42 U.S. Code § 1396e - Enrollment of individuals under group health plans
 See References in Text note below.
The Internal Revenue Code of 1986, referred to in subsec. (e)(1), is classified generally to Title 26, Internal Revenue Code.
The Public Health Service Act, referred to in subsec. (e)(1), is act July 1, 1944, ch. 373, 58 Stat. 682, as amended. Title XXII of the Act is classified generally to subchapter XX (§ 300bb–1 et seq.) of chapter 6A of this title. For complete classification of this Act to the Code, see Short Title note set out under section 201 of this title and Tables.
The Employee Retirement Income Security Act of 1974, referred to in subsec. (e)(1), is Pub. L. 93–406, Sept. 2, 1974, 88 Stat. 829, as amended. Title VI of the Act probably means part 6 of subtitle B of title I of the Act which is classified generally to part 6 (§ 1161 et seq.) of subtitle B of subchapter I of chapter 18 of Title 29, Labor, because the Act has no title VI. For complete classification of this Act to the Code, see Short Title note set out under section 1001 of Title 29 and Tables.
A prior section 1396e, act Aug. 14, 1935, ch. 531, title XIX, § 1906, as added Jan. 2, 1968, Pub. L. 90–248, title II, § 226, 81 Stat. 903, created Advisory Council on Medical Assistance, set forth composition of Council, term of membership of members, and purposes of Council, and provided for compensation of members, prior to repeal by Pub. L. 92–603, title II, § 287, Oct. 30, 1972, 86 Stat. 1457, effective on the first day of the third calendar month following Oct. 30, 1972.
2010—Subsec. (e)(2). Pub. L. 111–148 substituted “has the meaning given that term in section 1397ee(c)(3)(A) of this title.” for “means, as established by the Secretary, that the reduction in expenditures under this subchapter with respect to an individual who is enrolled in a group health plan is likely to be greater than the additional expenditures for premiums and cost-sharing required under this section with respect to such enrollment.”
1997—Subsec. (a). Pub. L. 105–33, § 4741(b)(1), in introductory provisions, substituted “Each” for “For purposes of section 1396a(a)(25)(G) of this title and subject to subsection (d) of this section, each” and, in pars. (1) and (2), substituted “may” for “shall”.

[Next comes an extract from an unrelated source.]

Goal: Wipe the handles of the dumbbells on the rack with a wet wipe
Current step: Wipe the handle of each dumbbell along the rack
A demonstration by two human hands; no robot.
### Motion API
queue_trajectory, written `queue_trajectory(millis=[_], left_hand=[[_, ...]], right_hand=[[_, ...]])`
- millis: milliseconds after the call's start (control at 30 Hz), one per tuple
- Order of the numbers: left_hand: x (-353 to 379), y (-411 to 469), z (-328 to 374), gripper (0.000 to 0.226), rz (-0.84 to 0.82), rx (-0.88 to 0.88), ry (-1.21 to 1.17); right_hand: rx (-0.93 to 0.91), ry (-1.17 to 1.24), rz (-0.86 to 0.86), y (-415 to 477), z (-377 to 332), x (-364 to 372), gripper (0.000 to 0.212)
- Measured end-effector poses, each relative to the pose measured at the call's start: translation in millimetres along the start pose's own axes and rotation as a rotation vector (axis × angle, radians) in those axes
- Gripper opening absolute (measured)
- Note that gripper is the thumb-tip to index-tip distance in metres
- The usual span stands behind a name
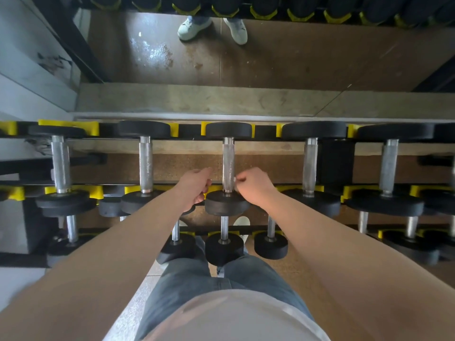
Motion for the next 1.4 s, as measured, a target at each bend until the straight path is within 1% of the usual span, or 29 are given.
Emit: queue_trajectory(millis=[67, 133, 167, 200, 300, 333, 367, 400, 433, 467, 533, 567, 600, 633, 667, 767, 800, 833, 867, 900, 1033, 1067, 1133, 1167, 1200, 1300, 1333, 1367, 1400], left_hand=[[4.3, -0.2, -2.7, 0.023, -0.008, -0.007, 0.013], [6.9, -0.3, -5.1, 0.024, -0.013, -0.014, 0.022], [7.3, -0.4, -5.8, 0.025, -0.017, -0.011, 0.023], [7.4, -0.6, -5.6, 0.024, -0.019, -0.002, 0.019], [3.4, -1.7, -2.4, 0.014, -0.015, 0.023, -0.02], [1.9, -1.9, -1.6, 0.012, -0.018, 0.025, -0.031], [0.2, -1.9, -1.0, 0.012, -0.02, 0.024, -0.036], [-1.4, -1.4, -0.5, 0.013, -0.02, 0.021, -0.033], [-2.7, -1.3, -0.1, 0.014, -0.019, 0.014, -0.028], [-3.8, -0.9, 0.4, 0.017, -0.019, 0.007, -0.023], [-6.0, 0.1, 2.2, 0.018, -0.014, -0.001, -0.022], [-6.9, 0.4, 3.0, 0.018, -0.01, -0.003, -0.023], [-6.9, 0.9, 3.6, 0.018, -0.011, -0.006, -0.023], [-6.5, 1.5, 3.8, 0.019, -0.014, -0.01, -0.023], [-5.9, 1.9, 3.9, 0.02, -0.016, -0.013, -0.02], [-5.1, 2.9, 4.4, 0.02, -0.014, -0.024, -0.013], [-5.1, 3.5, 4.4, 0.019, -0.016, -0.025, -0.012], [-4.6, 3.8, 4.2, 0.019, -0.018, -0.025, -0.011], [-4.6, 4.5, 4.0, 0.019, -0.021, -0.024, -0.007], [-4.4, 4.9, 3.6, 0.019, -0.023, -0.025, -0.003], [-4.3, 8.6, 1.7, 0.022, -0.013, -0.033, 0.004], [-3.8, 9.8, 1.0, 0.023, -0.014, -0.031, 0.007], [-2.1, 11.1, 0.1, 0.023, -0.02, -0.031, 0.01], [-1.4, 11.3, 0.3, 0.023, -0.02, -0.033, 0.008], [-0.9, 11.6, 0.7, 0.022, -0.02, -0.034, 0.005], [0.9, 11.3, 2.5, 0.024, -0.023, -0.035, -0.005], [0.9, 10.7, 2.4, 0.023, -0.023, -0.034, -0.004], [0.9, 10.0, 2.0, 0.021, -0.024, -0.032, -0.003], [0.8, 9.1, 1.4, 0.021, -0.026, -0.03, -0.002]], right_hand=[[0.008, -0.1, -0.08, 4.2, 0.3, 4.0, 0.019], [0.018, -0.129, -0.096, 13.6, -2.4, -1.9, 0.016], [0.031, -0.097, -0.077, 19.0, -3.2, -7.6, 0.014], [0.063, 0.006, -0.04, 25.3, -2.2, -15.0, 0.013], [0.174, 0.562, 0.059, 37.6, -1.0, -32.8, 0.02], [0.177, 0.676, 0.061, 39.8, -3.4, -33.9, 0.02], [0.165, 0.723, 0.048, 41.2, -5.1, -33.1, 0.021], [0.139, 0.717, 0.021, 40.3, -6.3, -30.4, 0.022], [0.108, 0.64, -0.023, 37.4, -5.4, -25.3, 0.021], [0.069, 0.476, -0.092, 31.9, -5.4, -19.1, 0.02], [-0.012, 0.06, -0.264, 21.2, -2.4, -2.0, 0.016], [-0.032, -0.061, -0.317, 18.5, 0.3, 4.0, 0.017], [-0.032, -0.075, -0.332, 18.9, 1.6, 5.8, 0.017], [-0.012, -0.004, -0.317, 22.1, 2.4, 4.4, 0.016], [0.032, 0.143, -0.277, 27.2, 3.5, 0.2, 0.015], [0.13, 0.808, -0.135, 47.9, 1.0, -19.5, 0.023], [0.134, 0.993, -0.114, 54.5, -1.6, -24.7, 0.021], [0.125, 1.082, -0.111, 58.3, -4.4, -28.3, 0.02], [0.103, 1.07, -0.135, 59.1, -7.5, -28.7, 0.02], [0.086, 0.992, -0.175, 56.4, -8.2, -25.7, 0.02], [0.082, 0.395, -0.375, 32.0, 9.2, 0.9, 0.021], [0.068, 0.28, -0.408, 28.6, 12.0, 5.7, 0.022], [0.069, 0.223, -0.399, 28.0, 12.9, 5.3, 0.024], [0.081, 0.277, -0.367, 30.0, 11.2, 1.4, 0.022], [0.1, 0.4, -0.32, 34.3, 9.4, -3.7, 0.021], [0.133, 1.011, -0.153, 49.4, -3.5, -24.9, 0.02], [0.132, 1.141, -0.112, 54.6, -6.4, -28.9, 0.019], [0.125, 1.174, -0.088, 57.2, -8.3, -30.5, 0.019], [0.118, 1.118, -0.077, 57.3, -8.6, -29.5, 0.019]])
Point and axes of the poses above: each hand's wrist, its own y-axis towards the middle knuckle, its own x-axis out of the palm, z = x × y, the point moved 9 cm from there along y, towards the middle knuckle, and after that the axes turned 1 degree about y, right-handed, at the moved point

Subsec. (d). Pub. L. 105–33, § 4741(b)(2), struck out subsec. (d) which read as follows:
“(1) In the case of any State which is providing medical assistance to its residents under a waiver granted under section 1315 of this title, the Secretary shall require the State to meet the requirements of this section in the same manner as the State would be required to meet such requirement if the State had in effect a plan approved under this subchapter.

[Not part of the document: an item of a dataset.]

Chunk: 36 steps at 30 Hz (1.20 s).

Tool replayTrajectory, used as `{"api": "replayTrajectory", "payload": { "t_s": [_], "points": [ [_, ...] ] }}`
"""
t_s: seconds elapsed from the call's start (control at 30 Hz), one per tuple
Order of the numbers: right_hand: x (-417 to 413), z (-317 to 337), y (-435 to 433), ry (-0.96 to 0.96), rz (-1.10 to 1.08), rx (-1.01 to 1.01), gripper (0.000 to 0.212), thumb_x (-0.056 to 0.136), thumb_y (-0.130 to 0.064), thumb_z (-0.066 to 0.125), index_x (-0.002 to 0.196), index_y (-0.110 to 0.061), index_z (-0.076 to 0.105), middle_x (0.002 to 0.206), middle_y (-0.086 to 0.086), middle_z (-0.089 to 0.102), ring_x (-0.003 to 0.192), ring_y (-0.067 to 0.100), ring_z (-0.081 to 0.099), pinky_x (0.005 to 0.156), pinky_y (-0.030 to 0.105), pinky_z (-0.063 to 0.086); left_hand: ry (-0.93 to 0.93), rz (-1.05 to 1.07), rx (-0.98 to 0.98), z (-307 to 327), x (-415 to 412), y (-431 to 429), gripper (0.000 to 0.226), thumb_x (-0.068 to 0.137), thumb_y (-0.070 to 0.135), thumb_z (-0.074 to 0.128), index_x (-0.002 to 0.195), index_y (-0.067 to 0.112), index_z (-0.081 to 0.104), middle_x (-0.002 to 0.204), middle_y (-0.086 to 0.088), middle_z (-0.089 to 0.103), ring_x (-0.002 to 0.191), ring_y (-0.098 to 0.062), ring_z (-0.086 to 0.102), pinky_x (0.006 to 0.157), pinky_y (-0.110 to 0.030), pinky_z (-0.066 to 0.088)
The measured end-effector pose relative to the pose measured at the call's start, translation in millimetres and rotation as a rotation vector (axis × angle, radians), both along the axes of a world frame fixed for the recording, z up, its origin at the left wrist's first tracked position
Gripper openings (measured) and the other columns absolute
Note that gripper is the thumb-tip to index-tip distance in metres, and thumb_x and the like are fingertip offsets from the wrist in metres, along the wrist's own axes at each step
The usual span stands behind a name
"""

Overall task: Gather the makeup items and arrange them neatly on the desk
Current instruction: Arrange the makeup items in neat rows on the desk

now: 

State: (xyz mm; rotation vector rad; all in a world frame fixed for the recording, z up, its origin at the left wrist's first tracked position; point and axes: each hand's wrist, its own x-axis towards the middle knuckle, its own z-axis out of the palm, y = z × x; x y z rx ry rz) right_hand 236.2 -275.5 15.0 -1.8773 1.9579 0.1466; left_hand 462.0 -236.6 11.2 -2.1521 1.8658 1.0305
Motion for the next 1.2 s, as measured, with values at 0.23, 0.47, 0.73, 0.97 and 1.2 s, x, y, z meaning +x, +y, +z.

“(2) This section, and section 1396a(a)(25)(G) of this title, shall only apply to a State that is one of the 50 States or the District of Columbia.”
Pub. L. 111–148, title X, § 10203(b), Mar. 23, 2010, 124 Stat. 927, provided that the amendment made by section 10203(b)(1) of Pub. L. 111–148 is effective as if included in the enactment of the Children’s Health Insurance Program Reauthorization Act of 2009 (Pub. L. 111–3).
Section applicable, except as otherwise provided, to payments under this subchapter for calendar quarters beginning on or after Jan. 1, 1991, without regard to whether or not final regulations to carry out the amendments by section 4402 of Pub. L. 101–508 have been promulgated by such date, see section 4402(e) of Pub. L. 101–508, set out as an Effective Date of 1990 Amendment note under section 1396a of this title.